Il s'agit d'un recueil de nouvelles sur les robots précédé d'une préface de l'auteur dont voici les titres :
Robbie. Cycle fermé. Raison. Attrapez-moi ce lapin. Menteur. le petit robot perdu. Evasion. Evidence. Et enfin : Conflit évitable.
Tout tourne autour des 3 lois de la robotique :
1- Un robot ne peut porter atteinte à un être humain, ni, restant passif, permettre qu'un être humain soit exposé au danger.
2- Un robot doit obéir aux ordres que lui donne un être humain, sauf si de tels ordres entrent en conflit avec la première loi.
3- Un robot doit protéger son existence tant que cette protection n'entre pas en conflit avec la première ou la deuxième loi.

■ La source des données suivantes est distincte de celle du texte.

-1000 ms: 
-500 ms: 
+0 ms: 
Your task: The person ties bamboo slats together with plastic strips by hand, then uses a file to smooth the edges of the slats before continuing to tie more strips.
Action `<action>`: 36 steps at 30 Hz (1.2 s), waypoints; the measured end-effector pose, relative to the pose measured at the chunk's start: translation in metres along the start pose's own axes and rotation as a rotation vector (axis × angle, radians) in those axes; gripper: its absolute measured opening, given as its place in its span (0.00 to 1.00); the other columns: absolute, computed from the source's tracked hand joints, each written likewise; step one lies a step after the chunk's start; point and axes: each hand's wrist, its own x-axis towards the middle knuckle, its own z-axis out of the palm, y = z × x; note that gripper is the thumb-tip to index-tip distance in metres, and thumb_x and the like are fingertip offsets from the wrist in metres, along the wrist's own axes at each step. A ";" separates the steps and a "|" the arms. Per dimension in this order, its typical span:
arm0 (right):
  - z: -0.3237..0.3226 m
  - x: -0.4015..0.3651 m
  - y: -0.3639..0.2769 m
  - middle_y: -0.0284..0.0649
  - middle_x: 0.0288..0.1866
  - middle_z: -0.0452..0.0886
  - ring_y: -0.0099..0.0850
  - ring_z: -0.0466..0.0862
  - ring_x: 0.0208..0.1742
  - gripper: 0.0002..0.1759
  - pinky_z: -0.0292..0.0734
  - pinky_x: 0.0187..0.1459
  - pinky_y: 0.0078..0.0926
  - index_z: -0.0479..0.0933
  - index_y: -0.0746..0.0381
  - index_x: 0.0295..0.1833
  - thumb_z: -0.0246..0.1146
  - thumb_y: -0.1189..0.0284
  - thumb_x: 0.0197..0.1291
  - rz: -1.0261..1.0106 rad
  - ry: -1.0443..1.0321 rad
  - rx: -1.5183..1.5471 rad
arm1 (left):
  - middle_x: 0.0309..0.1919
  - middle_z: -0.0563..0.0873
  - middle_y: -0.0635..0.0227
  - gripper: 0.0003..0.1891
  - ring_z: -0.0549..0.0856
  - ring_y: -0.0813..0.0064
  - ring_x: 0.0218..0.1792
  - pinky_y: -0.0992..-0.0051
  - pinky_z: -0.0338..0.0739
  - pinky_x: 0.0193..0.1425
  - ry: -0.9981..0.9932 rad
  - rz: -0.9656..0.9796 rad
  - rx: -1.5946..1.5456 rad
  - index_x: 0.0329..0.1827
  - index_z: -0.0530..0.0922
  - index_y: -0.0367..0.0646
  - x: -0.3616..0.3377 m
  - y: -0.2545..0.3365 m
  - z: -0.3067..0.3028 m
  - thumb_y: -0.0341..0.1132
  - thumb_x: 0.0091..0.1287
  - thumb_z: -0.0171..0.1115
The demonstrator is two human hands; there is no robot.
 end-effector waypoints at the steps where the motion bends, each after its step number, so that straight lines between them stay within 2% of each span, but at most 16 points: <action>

Ces lois sont suffisamment floues pour permettre tous les développements et les risques de dérapage. Ce à quoi va s'exposer Susan Calvin, robopsychologue tout au long de sa vie, pour perfectionner les robots, passant ainsi d'un robot nourrice à un robot président.
Asimov fait partie des premiers, (en tout cas, c'est le plus connu), à présenter les robots pour ce qu'ils doivent être : Des outils utiles à l'homme (et non de viles créatures destinées à se retourner contre leur créateur), outils bien sûr de plus en plus perfectionnés.
Ces nouvelles, d'un charme un peu suranné, se lisent avec la plus grande facilité et le plus grand plaisir. Elle sont une introduction indispensable pour bien appréhender l'oeuvre « robotique » du bon docteur Asimov.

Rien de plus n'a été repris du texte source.